Frankfurt am Main. Quelle: Bild von David Mark auf Pixabay

Neues Urteil im Rechtsstreit um die Betriebsschließungsversicherung: Die 8. Zivilkammer des Landgerichts Frankfurt am Main hat in zwei Verfahren die Klagen von Diskotheken- bzw. Kinobetreibern auf Entschädigung aus der BSV abgelehnt. Die Richter begründeten dies damit, dass in den jeweils vereinbarten Versicherungsbedingungen eine Betriebsschließung wegen einer Infektion mit Sars-CoV-2 nicht erfasst seien.

In einem Fall hatte die Betreiberin zweier Diskotheken in Frankfurt am Main geklagt, im anderen Fall die Inhaberin zweier Kinos in Nordrhein-Westfalen. In dem Vertrag der Frankfurter Diskothekenbetreiberin mit ihrer Versicherung waren die meldepflichtigen Krankheiten und Krankheitserreger einzeln aufgeführt, die als Ursache einer Schließung einen Versicherungsschutz auslösen könnten. Ausdrücklich hieß es dort, dass nur diese aufgeführten Krankheiten und Erreger meldepflichtig im Sinne des Vertrages seien. Covid-19 bzw. Sars-CoV-2 enthielt diese Liste nicht. 

“Die Versicherungsbedingungen benennen die Krankheiten und Krankheitserreger, für die Versicherungsschutz besteht, namentlich in einem als abschließend anzusehenden Katalog. Gegen eine lediglich beispielhafte Aufzählung von Krankheiten oder Krankheitserregern spricht die Verwendung des Wortes nur“, begründeten die Richter ihre Entscheidung. So könne es andere Fallgestaltungen geben, in welchen Versicherungsverträge mit sog. dynamischen Verweisungen arbeiteten und so auch nachträglich neu auftretende Erreger, wie etwa Sars-CoV-2, einbeziehen könnten. Bei den Bedingungen im Versicherungsvertrag der Diskothekenbetreiberin aus Frankfurt sei das aber nicht der Fall.

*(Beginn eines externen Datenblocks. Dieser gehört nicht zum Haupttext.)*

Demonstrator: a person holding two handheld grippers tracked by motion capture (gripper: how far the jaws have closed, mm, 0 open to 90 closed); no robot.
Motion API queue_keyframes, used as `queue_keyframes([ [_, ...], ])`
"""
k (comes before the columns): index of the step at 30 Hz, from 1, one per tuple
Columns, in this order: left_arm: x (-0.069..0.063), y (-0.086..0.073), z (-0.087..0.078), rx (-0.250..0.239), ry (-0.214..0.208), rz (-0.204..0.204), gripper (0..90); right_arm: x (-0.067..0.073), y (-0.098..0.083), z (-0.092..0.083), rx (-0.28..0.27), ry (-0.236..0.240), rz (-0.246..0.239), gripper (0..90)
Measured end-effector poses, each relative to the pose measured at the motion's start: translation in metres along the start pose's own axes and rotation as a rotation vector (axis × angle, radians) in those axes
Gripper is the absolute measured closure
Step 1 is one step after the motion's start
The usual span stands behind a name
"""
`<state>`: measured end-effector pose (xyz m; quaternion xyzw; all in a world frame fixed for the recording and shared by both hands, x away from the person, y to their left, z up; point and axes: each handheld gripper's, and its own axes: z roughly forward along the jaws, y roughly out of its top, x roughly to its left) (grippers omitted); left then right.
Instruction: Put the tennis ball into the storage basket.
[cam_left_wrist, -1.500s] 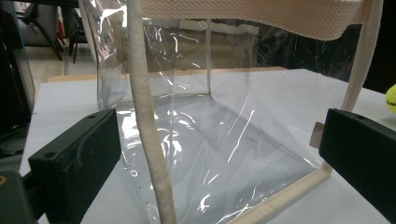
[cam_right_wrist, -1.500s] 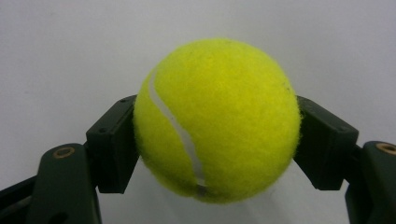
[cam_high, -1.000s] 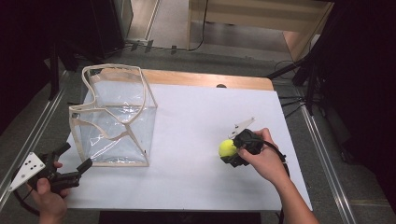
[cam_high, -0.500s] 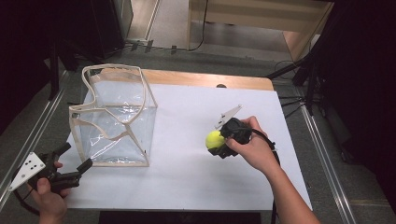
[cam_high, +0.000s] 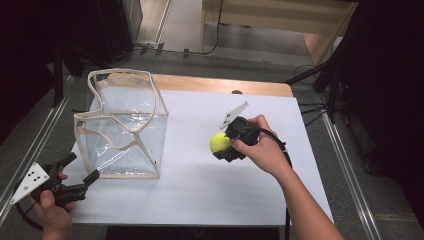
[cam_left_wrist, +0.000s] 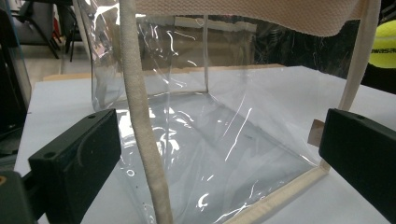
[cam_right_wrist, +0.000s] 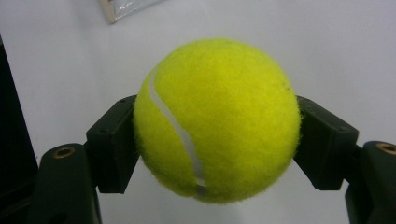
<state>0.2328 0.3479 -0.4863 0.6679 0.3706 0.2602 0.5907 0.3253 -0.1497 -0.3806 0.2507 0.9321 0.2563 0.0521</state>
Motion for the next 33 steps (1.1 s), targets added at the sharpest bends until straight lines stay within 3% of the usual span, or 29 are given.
queue_keyframes([
  [17,0.000,0.000,0.000,-0.002,-0.001,-0.003,0.0,0.003,0.023,-0.004,-0.004,0.012,-0.010,23.4],
  [33,0.000,0.000,0.000,-0.006,-0.006,-0.009,0.0,0.017,0.073,-0.009,-0.018,0.023,-0.088,23.4],
])
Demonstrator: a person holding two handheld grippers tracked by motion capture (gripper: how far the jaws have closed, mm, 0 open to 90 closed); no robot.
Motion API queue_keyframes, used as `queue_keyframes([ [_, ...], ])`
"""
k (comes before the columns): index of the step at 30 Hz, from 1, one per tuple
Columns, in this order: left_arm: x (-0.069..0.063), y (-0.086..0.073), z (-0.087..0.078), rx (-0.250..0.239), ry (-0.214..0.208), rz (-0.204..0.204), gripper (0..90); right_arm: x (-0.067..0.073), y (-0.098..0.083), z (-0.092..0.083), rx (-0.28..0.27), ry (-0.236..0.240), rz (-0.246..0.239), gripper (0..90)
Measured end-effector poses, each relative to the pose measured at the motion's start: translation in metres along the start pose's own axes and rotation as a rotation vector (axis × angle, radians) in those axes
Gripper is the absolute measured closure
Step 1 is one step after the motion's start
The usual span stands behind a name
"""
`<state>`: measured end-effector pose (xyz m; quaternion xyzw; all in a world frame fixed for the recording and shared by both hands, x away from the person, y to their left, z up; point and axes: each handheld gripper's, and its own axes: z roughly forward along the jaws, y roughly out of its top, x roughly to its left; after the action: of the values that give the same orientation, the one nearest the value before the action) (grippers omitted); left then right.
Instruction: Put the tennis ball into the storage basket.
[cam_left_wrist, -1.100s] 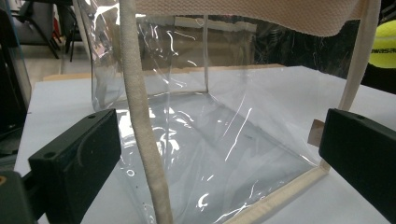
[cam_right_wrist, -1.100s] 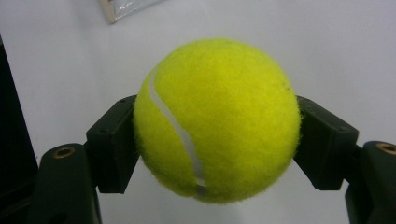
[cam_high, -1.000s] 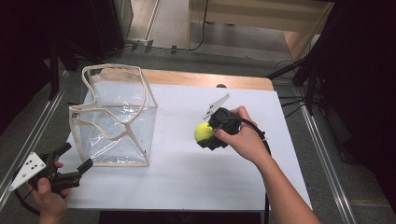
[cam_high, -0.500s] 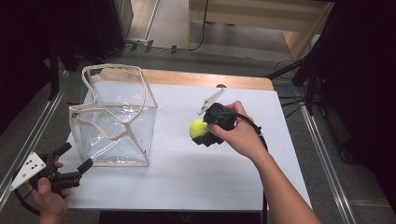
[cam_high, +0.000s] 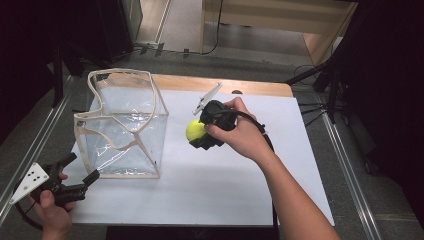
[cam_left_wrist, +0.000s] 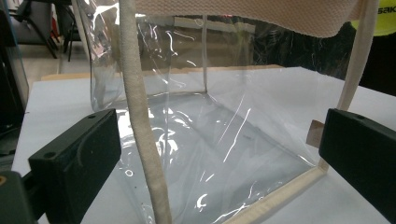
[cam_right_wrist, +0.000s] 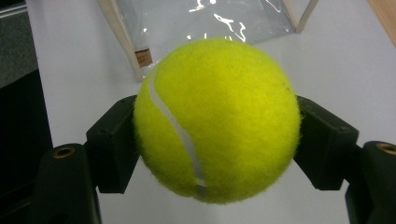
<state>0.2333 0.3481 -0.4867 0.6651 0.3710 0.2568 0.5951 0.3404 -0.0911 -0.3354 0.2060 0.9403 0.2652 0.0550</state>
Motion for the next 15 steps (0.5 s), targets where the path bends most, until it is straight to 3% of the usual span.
queue_keyframes([
  [15,0.000,0.000,0.000,0.000,-0.002,-0.001,0.0,0.006,0.032,0.002,-0.013,0.029,-0.048,23.4],
])
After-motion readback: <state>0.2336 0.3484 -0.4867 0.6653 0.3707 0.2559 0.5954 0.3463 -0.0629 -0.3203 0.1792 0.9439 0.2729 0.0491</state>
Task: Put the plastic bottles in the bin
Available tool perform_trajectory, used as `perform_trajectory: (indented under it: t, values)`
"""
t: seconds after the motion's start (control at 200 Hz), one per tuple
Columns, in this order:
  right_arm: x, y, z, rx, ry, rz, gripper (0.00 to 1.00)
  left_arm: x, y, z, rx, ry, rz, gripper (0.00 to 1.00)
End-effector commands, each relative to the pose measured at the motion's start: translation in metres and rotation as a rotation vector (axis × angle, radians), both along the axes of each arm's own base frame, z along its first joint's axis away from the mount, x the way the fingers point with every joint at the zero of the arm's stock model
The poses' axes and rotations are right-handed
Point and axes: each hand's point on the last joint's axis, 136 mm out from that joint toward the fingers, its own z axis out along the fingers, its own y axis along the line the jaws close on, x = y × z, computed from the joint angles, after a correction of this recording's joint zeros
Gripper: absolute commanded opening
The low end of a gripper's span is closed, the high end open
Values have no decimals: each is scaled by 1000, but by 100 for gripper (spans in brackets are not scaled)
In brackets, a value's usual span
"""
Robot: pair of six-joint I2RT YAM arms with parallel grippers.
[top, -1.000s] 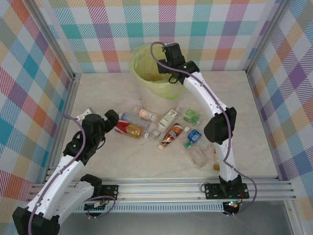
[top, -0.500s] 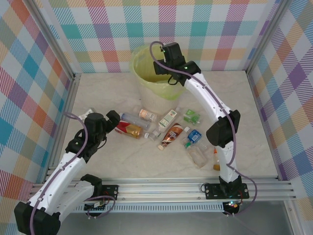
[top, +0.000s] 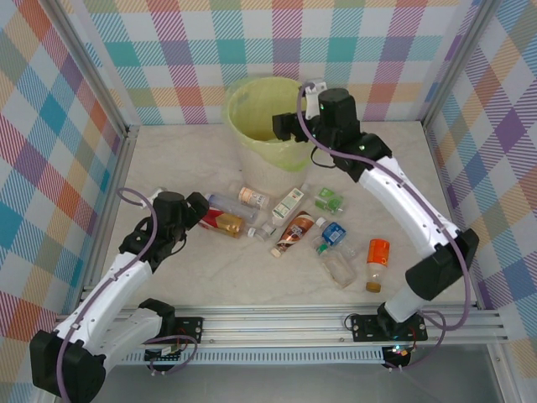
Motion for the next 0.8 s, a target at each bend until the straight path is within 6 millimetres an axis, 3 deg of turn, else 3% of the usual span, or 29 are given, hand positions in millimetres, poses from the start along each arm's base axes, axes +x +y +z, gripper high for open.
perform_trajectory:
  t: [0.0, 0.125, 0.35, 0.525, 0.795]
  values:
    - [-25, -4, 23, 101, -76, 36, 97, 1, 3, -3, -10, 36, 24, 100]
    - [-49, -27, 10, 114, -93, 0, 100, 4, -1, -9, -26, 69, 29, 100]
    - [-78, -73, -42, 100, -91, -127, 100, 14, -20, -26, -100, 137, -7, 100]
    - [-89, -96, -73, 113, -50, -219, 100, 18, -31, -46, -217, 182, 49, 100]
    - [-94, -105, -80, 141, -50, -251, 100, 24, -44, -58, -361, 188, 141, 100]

Im Fall der Kinobetreiberin aus Nordrhein-Westfalen sei eine coronabedingte Schließung ebenfalls nicht in den Versicherungsbedingungen erfasst. Im dortigen Vertrag hieß es, die meldepflichtigen Krankheiten und Krankheitserreger seien die im Infektionsschutzgesetz. Da Covid-19 bzw. Sars-CoV-2 erst später, nämlich im Mai 2020 in das Infektionsschutzgesetz aufgenommen worden sei, könne eine Betriebsschließung wegen dieses Virus einen Versicherungsschutz nicht auslösen. “Das Coronavirus ist nicht als meldepflichtige Krankheit bzw. meldepflichtiger Erreger im Sinne der Versicherungsbedingungen zu qualifizieren”, betonen die Richter.

Die Urteile sind am 12. Februar 2021 (Diskothekenbetreiberin aus Frankfurt; Az. 2-08 O 186/20) und am 19. Februar 2021 (Inhaberin zweier Kinos aus Nordrhein-Westfalen; Az. 2-08 O 147/20) ergangen. Beide Entscheidungen sind nicht rechtskräftig und können mit der Berufung zum Oberlandesgericht Frankfurt am Main angefochten werden.